Thankfully, the cloud service runs on many browsers including Chrome, Safari, Firefox, Internet Explorer, and Microsoft Edge. Mobile apps are also multi-platform and available on iOS, Android, and Windows 10. Of course, apps can only be used for viewing dashboards and reports.
The major advantage of the desktop app is that you can use it to do data wrangling, data modelling, merging different data sources. You can also use it for visualization of course.
The cloud service is more for sharing and creating dashboards. Features like natural language questions using Cortana natural language technology are also available exclusively on the cloud service. You can build visualizations and reports in the cloud service as well.
If you have access to both, then start by using the desktop app for data wrangling and then move to the cloud-based service for creating and sharing dashboards. If you don’t have access to the desktop app (say you have a Macbook or a Linux PC), then you may have to do the data wrangling using R or Python and then go directly to the visualization and dashboards on the cloud service.

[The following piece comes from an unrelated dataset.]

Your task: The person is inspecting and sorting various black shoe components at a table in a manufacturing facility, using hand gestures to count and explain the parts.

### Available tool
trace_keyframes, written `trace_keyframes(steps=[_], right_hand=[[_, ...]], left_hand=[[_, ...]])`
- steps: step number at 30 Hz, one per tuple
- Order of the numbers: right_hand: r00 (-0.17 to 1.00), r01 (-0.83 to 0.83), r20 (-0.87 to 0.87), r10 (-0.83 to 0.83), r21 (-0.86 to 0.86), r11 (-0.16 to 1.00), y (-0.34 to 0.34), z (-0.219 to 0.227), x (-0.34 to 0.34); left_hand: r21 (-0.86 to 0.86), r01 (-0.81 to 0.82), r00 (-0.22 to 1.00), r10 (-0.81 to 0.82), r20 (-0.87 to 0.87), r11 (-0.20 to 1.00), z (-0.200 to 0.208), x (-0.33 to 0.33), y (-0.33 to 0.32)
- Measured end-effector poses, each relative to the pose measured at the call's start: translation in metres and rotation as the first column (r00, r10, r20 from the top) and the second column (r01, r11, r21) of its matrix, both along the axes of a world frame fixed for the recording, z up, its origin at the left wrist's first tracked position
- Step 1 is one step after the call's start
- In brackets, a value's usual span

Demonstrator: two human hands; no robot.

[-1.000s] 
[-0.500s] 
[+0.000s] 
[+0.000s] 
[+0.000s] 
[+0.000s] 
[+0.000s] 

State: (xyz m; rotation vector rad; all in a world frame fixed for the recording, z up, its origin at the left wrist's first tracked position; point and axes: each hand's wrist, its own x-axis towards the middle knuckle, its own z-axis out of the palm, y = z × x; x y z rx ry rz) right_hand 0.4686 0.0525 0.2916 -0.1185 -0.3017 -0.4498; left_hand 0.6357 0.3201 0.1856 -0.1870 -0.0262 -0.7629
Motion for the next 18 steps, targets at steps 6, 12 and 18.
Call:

Personal vs. Enterprise Gateways
Power Bi allows you to refresh data from local data sources through two gateways; personal and enterprise. Both these gateways require a paid Power Bi Pro account.
If you want to refresh local files on your system automatically, use the personal gateway. If you want to do schedule refreshes, then make sure your computer is on and not in sleep mode.
The enterprise gateway, on the other hand, is designed to be installed on a server but can also be installed locally. With the enterprise gateway, the IT team can manage access for different users.
Conclusion
Power Bi is a relatively recent but extremely powerful analysis and visualization tool. If you already have a career in data science and want to learn Power Bi, there are any number of excellent Power Bi tutorial videos available.
If, on the other hand, you want to get started with a career in data science, you should go for a more comprehensive data science course. In either case, Power Bi is one tool that is a must-have in data analysis; it combines extreme simplicity and intuitiveness with powerful visualization tools.